Continua il botte e risposta a distanza tra Carlo Calenda, Matteo Renzi e gli ex PD. Più sarcastico il leader di Liberi e Uguali, Pietro Grasso, che liquida la questione con un "ormai se ne sparano tante". E oggi tutti anche a destra a difendere il canone alla Rai perche hanno paura di essere penalizzati in campagna elettorale dalle potenti lobby interne a Rai? Per il presidente del Pd, invece, "la fiscalizzazione del canone Rai è una nostra proposta storica". In agenda ci sarebbe anche la revisione dei tetti pubblicitari, che al momento penalizzano la televisione di Stato a vantaggio delle emittenti private. "I problemi che abbiamo, debito incluso, nascono da questo". Poi conclude: "Inutile promettere ogni giorno l'abolizione di una tassa, questo non porterà a nulla, gli italiani sanno che in campagna elettorale sono tutte fesserie". "Dicesi incoerenza". Sul tema interviene anche il sottosegretario alle Comunicazioni Antonello Giacomelli: "Non posso commentare una proposta basata su una indiscrezione - dichiara - mi meraviglia anche la fretta con cui si dà tutto per certo ed il tono di alcune reazioni".

E sia la concessione che il contratto di servizio non sono per nulla chiari, non definiscono in modo dettagliato gli obblighi del servizio pubblico, cosa sia definibile una trasmissione di servizio pubblico.

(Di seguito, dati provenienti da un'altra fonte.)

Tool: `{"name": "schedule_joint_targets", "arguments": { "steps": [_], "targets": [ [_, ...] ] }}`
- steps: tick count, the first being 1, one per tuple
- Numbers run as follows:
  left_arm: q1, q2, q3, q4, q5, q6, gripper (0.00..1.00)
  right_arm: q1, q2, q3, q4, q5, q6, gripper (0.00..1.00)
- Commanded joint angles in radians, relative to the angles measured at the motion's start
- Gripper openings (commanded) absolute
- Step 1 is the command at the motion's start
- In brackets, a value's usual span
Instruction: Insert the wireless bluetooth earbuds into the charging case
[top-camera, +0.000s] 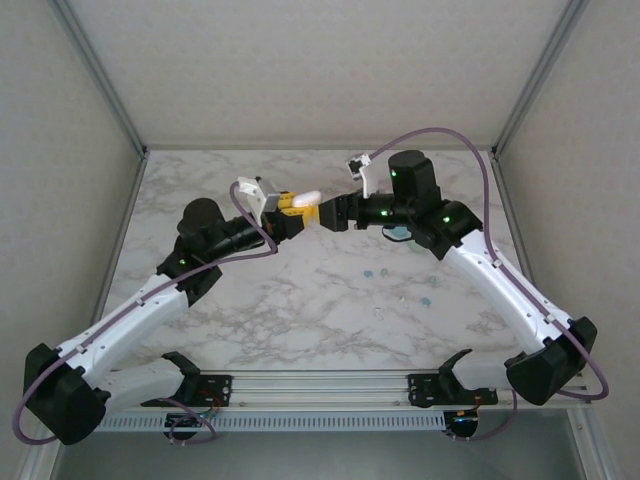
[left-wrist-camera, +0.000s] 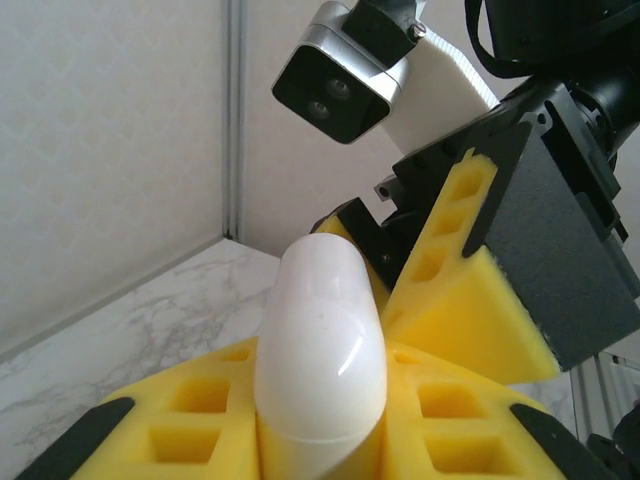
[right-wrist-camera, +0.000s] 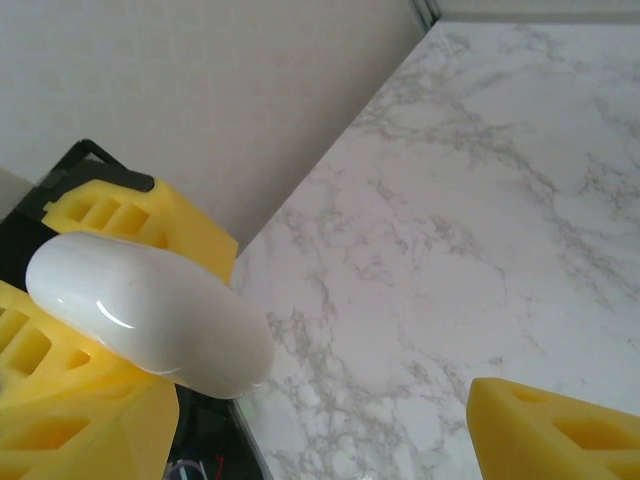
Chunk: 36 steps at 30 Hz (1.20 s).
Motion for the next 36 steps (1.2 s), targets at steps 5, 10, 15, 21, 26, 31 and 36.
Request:
{"name": "schedule_joint_targets", "arguments": {
  "steps": [5,10,15,21,26,31,36],
  "targets": [
    [-0.005,0.003,0.047,-0.051,0.061,0.029,0.13,0.0,-0.024,0.01,0.064,-0.006,0.021,0.77],
    [-0.005,0.0,0.05,-0.068,0.064,0.038,0.13,0.0,-0.037,0.003,0.081,0.0,0.032,0.77],
    [-0.005,-0.007,0.048,-0.081,0.041,0.053,0.13,0.0,-0.037,-0.001,0.083,0.0,0.039,0.76],
    [-0.005,-0.023,0.042,-0.084,0.035,0.06,0.12,0.0,-0.042,-0.01,0.074,0.035,0.045,0.76],
    [-0.005,-0.02,0.052,-0.092,0.067,0.052,0.12,0.0,-0.014,-0.011,0.084,0.072,0.079,0.74],
    [-0.005,-0.022,0.057,-0.089,0.078,0.039,0.12,0.0,-0.003,-0.015,0.109,0.111,0.099,0.74],
    [-0.005,-0.023,0.062,-0.099,0.086,0.04,0.13,0.001,0.0,-0.014,0.132,0.146,0.115,0.75]
  ]
}}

Per il ministro dello Sviluppo economico, le promesse del centrodestra rischiamo di mettere in serio pericolo i conti del Paese mentre M5s propone "una fuga dalla realtà dove si sostituisce il lavoro con redditi inventati". "L'obiettivo per il centrosinistra è incassare un buon risultato alle elezioni, frutto di anni di governo serio e responsabile".

Intanto, il ministro esclude una sua possibile corsa da premier in caso: "Gentiloni è un premier molto migliore di come io potrei mai essere, così mi auguro che se il centrosinistra vinca lo faccia Renzi".